"I don't have to go to garage sales anymore, people just knock on my door and give me dressers." I spoke into my cell phone as I entered our house once more. I had just gotten back from a little excursion with the lady who knocked on my door.
I can just see my husband visibly relax in my mind. "Oh, good!" he's probably thinking.
I do rather enjoy finding a good bargain on a needed [or maybe not so needed] object to bring home. So, yeah, he might have some good reason to wrinkle up his nose and go "Uhmmm" when I exit the premises to enjoy this gallavanting around town. Anymore though it's often one or two just around our neighborhood or on the way home from Wal-mart or the local grocery store . . . I like to make connections this way . . . And meet people . . . and chat . . . and yeah, I'm becoming more like my dear husband every year - a social bug.
Actually, in years gone by, we would sometimes take off on a Saturday morning and go garage saling as a date. So, he does enjoy a good garage sale as well . . . as long as their are some guy things there . . . or his [ahem, cough] lovely wife to keep him company . . . or just anyone to strike up a conversation. Yeah, he's a good guy like that!
Like I have said before, we have good neighbors! Here in our neck of the woods, in our neighborhood, people have been known to just drop things off "because you have a large family and probably can use this". This is true. We do have a large family, and we usually can use what they bring. The funny thing is . . . that they do this.
Anything from a basketball hoop stand (which we actually didn't keep, but soon went out and bought a much nicer one) to boxes of clothes, bags of fabric scraps, extra tomato plants, cucumbers, zucchini (You knew that one was coming, didn't you?], nice fuzzy jackets, coffee tables, blue jeans and etc.
Even dressers I found out today.
I had just finished gobbling down a scrumptious tomato sandwich (Oh, yes, a better tomato than I can grow up here in "my sandbox" sent up with more scrumptious homegrown tomatoes in a box from a few hours south] and reheated up my leftover coffee from this morning for dessert when I heard a faint knock on the basement door.
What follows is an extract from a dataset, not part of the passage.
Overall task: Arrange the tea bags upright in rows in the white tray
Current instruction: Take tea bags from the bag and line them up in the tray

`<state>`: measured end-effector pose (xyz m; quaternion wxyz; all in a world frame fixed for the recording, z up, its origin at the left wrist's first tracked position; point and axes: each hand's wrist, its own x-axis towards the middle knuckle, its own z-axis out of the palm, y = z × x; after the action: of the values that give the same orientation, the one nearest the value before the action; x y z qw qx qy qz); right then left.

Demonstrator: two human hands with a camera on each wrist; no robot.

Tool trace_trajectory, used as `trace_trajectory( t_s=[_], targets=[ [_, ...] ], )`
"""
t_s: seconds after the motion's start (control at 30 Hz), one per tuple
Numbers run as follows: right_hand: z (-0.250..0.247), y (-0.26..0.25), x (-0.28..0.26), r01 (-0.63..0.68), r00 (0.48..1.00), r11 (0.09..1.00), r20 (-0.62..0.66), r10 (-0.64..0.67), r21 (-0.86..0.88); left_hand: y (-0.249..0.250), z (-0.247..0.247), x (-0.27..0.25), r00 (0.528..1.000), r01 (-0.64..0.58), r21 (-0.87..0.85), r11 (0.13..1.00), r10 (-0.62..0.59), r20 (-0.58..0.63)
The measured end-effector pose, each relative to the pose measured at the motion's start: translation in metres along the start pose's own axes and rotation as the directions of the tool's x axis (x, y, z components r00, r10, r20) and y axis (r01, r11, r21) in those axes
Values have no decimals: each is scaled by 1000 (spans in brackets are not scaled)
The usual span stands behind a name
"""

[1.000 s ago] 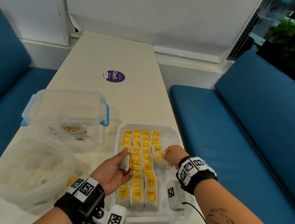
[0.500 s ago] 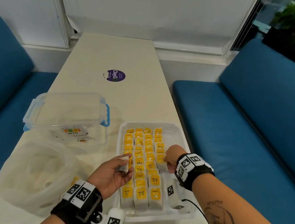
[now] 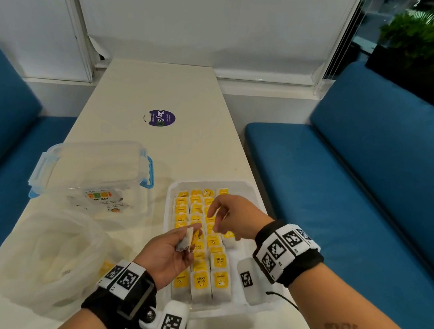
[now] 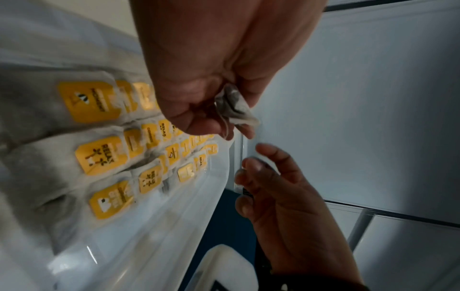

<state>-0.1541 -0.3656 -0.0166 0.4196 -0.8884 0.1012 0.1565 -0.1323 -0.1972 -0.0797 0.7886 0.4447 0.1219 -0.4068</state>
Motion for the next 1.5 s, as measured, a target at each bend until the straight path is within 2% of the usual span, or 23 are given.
trace_trajectory(
  t_s=[0.07, 0.13, 0.27, 0.33, 0.43, 0.57, 0.7, 0.77, 0.83, 0.87, 0.93, 1.0, 1.03, 1.1, 1.13, 1.17, 1.2, 1.27, 1.37, 1.5],
  targets=[
    [9, -8, -8, 52, 996, 998, 71, -54, 28, -2, 3, 0, 1000, -18, 9, 1000, 18, -16],
    [18, -8, -12, 58, 995, 995, 76, -64, 82, -4, 6, 0, 999, -39, 21, 999, 39, -17],
    [33, 1, -17, -39, 999, 937, -2, 42, 348, -5, 10, -7, 994, -107, 112, 988, 105, 27],
    [35, 5, -20, -123, 992, 869, 46, 115, 479, -7, 12, -9, 988, -149, 176, 973, 140, 63],
    [33, 6, -22, -168, 985, 807, 118, 123, 566, -11, 14, -10, 977, -209, 250, 946, 188, 105],
    [28, 8, -24, -171, 985, 784, 102, 137, 596, -16, 17, -12, 966, -253, 293, 922, 226, 126],
    [23, 8, -25, -181, 981, 811, 49, 185, 556, -17, 14, -12, 960, -281, 344, 896, 269, 81],
    [22, 8, -24, -161, 980, 847, -22, 199, 507, -15, 10, -12, 955, -288, 374, 882, 294, 42],
    [20, 6, -25, -126, 974, 919, -129, 186, 372, -13, 5, -12, 944, -298, 435, 849, 329, 5],
    [18, 4, -26, -107, 973, 948, -166, 162, 299, -12, 2, -11, 932, -310, 485, 817, 361, -12],
    [13, -1, -30, -68, 983, 982, -156, 96, 177, -11, -7, -8, 887, -347, 611, 712, 460, -32],
    [5, -7, -33, -57, 990, 997, -128, 50, -47, -10, -18, -6, 842, -335, 775, 535, 539, -8],
    [2, -9, -31, -62, 989, 983, -147, 37, -172, -10, -23, -5, 839, -280, 884, 374, 543, 36],
    [-4, -10, -27, -91, 980, 949, -196, 31, -303, -10, -29, -7, 894, -109, 993, -47, 432, 118],
    [-6, -10, -25, -114, 976, 941, -212, 46, -320, -11, -32, -7, 925, -45, 979, -197, 361, 115],
    [-7, -8, -22, -139, 972, 935, -224, 67, -325, -11, -32, -8, 948, -10, 958, -285, 304, 100],
    [-9, -6, -19, -157, 970, 930, -227, 83, -331, -11, -32, -9, 962, 5, 942, -337, 259, 87],
    [-8, 1, -14, -190, 969, 918, -217, 118, -349, -13, -32, -10, 974, 9, 930, -368, 215, 76],
    [-3, 16, -4, -230, 969, 871, -187, 162, -435, -14, -36, -10, 982, 10, 932, -363, 180, 59],
    [12, 40, 13, -260, 959, 767, -64, 276, -586, -17, -40, -9, 985, -13, 932, -363, 155, 74]
  ],
)
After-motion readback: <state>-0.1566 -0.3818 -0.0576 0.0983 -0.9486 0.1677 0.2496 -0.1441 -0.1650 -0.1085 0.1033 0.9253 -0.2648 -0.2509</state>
Cup in hand (because I am too busy these days and tired of reheating and reheating my coffee and not getting to finish while it is still got), I opened the door.
No familiar face greeted me . . . but a lady . . . a very nice lady who informed me that I was her "neighbor" and was recently at her garage sale and would we need a large dresser perhaps? . . . How did this lady know how I was and were I lived? . . . not sure other than we were there with our bus . . . and the bus is parked by our house advertising where we live. [grin]
"You can just have it," she said.
I'm like "Where was this garage sale at? Maybe I can come look at it . . . right now. Hmm [thinking] . . . I'll follow you," I said. I'll come and look at it and take a picture to send to my husband and see what he has to say."
And that was that.
Like I said, I don't hardly need to go to garage sales anymore . . . People just give us things!
. . . but I would miss the interaction and connections and good friends I make and miss not getting to know more good neighbors . . . Yeah, I better keep going now and then . . . Don't you think so?